REQUIRED WORK ::
Set down every record below exactly as it stands, minus the pictures.
─── DATASET ENTRIES
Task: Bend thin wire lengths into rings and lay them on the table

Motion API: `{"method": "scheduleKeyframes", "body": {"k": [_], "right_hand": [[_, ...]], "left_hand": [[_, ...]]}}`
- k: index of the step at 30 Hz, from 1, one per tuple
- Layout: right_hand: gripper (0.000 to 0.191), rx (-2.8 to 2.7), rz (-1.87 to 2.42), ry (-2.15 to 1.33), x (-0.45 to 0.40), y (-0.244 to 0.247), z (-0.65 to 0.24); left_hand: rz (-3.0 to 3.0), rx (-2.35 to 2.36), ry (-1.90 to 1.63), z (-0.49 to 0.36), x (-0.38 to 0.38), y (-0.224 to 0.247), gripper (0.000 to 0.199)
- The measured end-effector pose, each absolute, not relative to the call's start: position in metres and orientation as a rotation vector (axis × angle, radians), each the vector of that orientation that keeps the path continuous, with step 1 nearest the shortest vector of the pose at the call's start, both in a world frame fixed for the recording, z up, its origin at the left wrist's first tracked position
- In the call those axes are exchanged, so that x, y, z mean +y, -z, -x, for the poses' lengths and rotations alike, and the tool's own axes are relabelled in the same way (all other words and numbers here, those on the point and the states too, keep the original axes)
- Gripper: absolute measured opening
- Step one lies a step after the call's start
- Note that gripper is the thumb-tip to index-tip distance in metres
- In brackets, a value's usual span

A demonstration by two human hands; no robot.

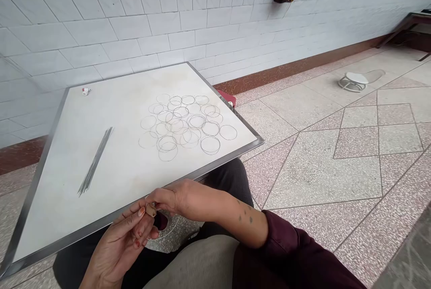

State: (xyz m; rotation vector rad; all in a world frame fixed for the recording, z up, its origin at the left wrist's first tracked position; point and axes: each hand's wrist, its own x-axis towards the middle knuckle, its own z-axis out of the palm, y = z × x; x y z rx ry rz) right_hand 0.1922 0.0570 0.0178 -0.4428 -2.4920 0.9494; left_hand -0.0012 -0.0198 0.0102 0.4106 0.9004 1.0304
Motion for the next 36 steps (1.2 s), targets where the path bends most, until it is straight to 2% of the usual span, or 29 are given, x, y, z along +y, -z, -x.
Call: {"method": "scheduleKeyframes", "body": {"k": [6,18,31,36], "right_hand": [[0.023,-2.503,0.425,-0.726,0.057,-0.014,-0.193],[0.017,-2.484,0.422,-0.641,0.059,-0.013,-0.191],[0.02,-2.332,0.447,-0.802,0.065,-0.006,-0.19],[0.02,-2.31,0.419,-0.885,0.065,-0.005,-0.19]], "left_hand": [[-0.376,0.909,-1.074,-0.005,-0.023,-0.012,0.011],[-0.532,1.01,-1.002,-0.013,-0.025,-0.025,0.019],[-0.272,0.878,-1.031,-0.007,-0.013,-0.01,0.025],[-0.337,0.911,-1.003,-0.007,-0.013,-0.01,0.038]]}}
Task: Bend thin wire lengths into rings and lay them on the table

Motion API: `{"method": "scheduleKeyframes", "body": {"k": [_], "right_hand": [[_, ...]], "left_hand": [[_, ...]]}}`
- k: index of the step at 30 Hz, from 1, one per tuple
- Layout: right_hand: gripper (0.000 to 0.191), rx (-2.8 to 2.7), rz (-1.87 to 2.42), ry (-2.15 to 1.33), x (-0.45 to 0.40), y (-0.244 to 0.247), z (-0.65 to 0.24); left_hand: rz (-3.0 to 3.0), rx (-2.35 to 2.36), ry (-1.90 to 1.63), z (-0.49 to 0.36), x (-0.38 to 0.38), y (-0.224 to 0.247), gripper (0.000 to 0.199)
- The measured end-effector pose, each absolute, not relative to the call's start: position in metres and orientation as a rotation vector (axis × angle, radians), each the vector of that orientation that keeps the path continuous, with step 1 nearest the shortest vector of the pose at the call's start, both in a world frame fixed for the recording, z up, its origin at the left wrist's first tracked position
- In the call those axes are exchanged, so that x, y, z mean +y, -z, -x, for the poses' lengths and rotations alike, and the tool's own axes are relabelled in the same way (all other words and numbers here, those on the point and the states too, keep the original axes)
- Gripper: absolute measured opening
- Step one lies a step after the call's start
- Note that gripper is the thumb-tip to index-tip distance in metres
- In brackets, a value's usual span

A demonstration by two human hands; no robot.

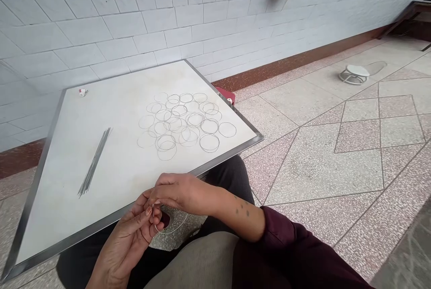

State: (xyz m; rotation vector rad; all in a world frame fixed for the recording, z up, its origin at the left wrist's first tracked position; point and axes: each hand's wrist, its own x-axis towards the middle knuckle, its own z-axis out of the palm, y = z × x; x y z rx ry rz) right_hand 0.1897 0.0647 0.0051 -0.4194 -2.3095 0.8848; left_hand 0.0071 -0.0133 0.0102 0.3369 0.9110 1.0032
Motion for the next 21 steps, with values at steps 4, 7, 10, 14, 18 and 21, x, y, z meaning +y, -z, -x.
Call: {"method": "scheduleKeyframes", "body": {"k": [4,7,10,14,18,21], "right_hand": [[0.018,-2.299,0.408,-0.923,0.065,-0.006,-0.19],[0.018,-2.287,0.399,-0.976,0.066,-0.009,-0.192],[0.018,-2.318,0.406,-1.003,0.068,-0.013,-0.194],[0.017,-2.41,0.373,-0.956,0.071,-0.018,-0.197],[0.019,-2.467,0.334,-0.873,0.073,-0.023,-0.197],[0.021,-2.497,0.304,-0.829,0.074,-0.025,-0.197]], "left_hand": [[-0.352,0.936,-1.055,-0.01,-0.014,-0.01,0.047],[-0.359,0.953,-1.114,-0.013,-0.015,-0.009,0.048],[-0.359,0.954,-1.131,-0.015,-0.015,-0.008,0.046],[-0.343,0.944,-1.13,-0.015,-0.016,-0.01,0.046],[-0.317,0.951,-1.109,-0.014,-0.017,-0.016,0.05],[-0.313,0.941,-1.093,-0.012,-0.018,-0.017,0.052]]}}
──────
OUTPUT OF THE TASK ::
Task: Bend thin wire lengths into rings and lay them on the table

Motion API: `{"method": "scheduleKeyframes", "body": {"k": [_], "right_hand": [[_, ...]], "left_hand": [[_, ...]]}}`
- k: index of the step at 30 Hz, from 1, one per tuple
- Layout: right_hand: gripper (0.000 to 0.191), rx (-2.8 to 2.7), rz (-1.87 to 2.42), ry (-2.15 to 1.33), x (-0.45 to 0.40), y (-0.244 to 0.247), z (-0.65 to 0.24); left_hand: rz (-3.0 to 3.0), rx (-2.35 to 2.36), ry (-1.90 to 1.63), z (-0.49 to 0.36), x (-0.38 to 0.38), y (-0.224 to 0.247), gripper (0.000 to 0.199)
- The measured end-effector pose, each absolute, not relative to the call's start: position in metres and orientation as a rotation vector (axis × angle, radians), each the vector of that orientation that keeps the path continuous, with step 1 nearest the shortest vector of the pose at the call's start, both in a world frame fixed for the recording, z up, its origin at the left wrist's first tracked position
- In the call those axes are exchanged, so that x, y, z mean +y, -z, -x, for the poses' lengths and rotations alike, and the tool's own axes are relabelled in the same way (all other words and numbers here, those on the point and the states too, keep the original axes)
- Gripper: absolute measured opening
- Step one lies a step after the call's start
- Note that gripper is the thumb-tip to index-tip distance in metres
- In brackets, a value's usual span

A demonstration by two human hands; no robot.


State: (xyz m; rotation vector rad; all in a world frame fixed for the recording, z up, its origin at the left wrist's first tracked position; point and axes: each hand's wrist, its own x-axis towards the middle knuckle, its own z-axis out of the palm, y = z × x; x y z rx ry rz) right_hand 0.1922 0.0570 0.0178 -0.4428 -2.4920 0.9494; left_hand -0.0012 -0.0198 0.0102 0.4106 0.9004 1.0304
Motion for the next 36 steps (1.2 s), targets where the path bends most, until it is straight to 2% of the usual span, or 29 are given, x, y, z along +y, -z, -x.
Call: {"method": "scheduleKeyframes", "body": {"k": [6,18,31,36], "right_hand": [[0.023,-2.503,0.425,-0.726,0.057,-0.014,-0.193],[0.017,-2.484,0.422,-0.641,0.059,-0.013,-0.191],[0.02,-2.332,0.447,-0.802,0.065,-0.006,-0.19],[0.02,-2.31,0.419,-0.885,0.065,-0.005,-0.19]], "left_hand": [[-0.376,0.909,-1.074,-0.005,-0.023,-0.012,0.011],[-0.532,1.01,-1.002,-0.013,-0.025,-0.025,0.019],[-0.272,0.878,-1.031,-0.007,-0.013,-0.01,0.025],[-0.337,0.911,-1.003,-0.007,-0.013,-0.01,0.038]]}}
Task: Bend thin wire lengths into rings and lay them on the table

Motion API: `{"method": "scheduleKeyframes", "body": {"k": [_], "right_hand": [[_, ...]], "left_hand": [[_, ...]]}}`
- k: index of the step at 30 Hz, from 1, one per tuple
- Layout: right_hand: gripper (0.000 to 0.191), rx (-2.8 to 2.7), rz (-1.87 to 2.42), ry (-2.15 to 1.33), x (-0.45 to 0.40), y (-0.244 to 0.247), z (-0.65 to 0.24); left_hand: rz (-3.0 to 3.0), rx (-2.35 to 2.36), ry (-1.90 to 1.63), z (-0.49 to 0.36), x (-0.38 to 0.38), y (-0.224 to 0.247), gripper (0.000 to 0.199)
- The measured end-effector pose, each absolute, not relative to the call's start: position in metres and orientation as a rotation vector (axis × angle, radians), each the vector of that orientation that keeps the path continuous, with step 1 nearest the shortest vector of the pose at the call's start, both in a world frame fixed for the recording, z up, its origin at the left wrist's first tracked position
- In the call those axes are exchanged, so that x, y, z mean +y, -z, -x, for the poses' lengths and rotations alike, and the tool's own axes are relabelled in the same way (all other words and numbers here, those on the point and the states too, keep the original axes)
- Gripper: absolute measured opening
- Step one lies a step after the call's start
- Note that gripper is the thumb-tip to index-tip distance in metres
- In brackets, a value's usual span

A demonstration by two human hands; no robot.


State: (xyz m; rotation vector rad; all in a world frame fixed for the recording, z up, its origin at the left wrist's first tracked position; point and axes: each hand's wrist, its own x-axis towards the middle knuckle, its own z-axis out of the palm, y = z × x; x y z rx ry rz) right_hand 0.1897 0.0647 0.0051 -0.4194 -2.3095 0.8848; left_hand 0.0071 -0.0133 0.0102 0.3369 0.9110 1.0032
Motion for the next 21 steps, with values at steps 4, 7, 10, 14, 18 and 21, x, y, z meaning +y, -z, -x.
Call: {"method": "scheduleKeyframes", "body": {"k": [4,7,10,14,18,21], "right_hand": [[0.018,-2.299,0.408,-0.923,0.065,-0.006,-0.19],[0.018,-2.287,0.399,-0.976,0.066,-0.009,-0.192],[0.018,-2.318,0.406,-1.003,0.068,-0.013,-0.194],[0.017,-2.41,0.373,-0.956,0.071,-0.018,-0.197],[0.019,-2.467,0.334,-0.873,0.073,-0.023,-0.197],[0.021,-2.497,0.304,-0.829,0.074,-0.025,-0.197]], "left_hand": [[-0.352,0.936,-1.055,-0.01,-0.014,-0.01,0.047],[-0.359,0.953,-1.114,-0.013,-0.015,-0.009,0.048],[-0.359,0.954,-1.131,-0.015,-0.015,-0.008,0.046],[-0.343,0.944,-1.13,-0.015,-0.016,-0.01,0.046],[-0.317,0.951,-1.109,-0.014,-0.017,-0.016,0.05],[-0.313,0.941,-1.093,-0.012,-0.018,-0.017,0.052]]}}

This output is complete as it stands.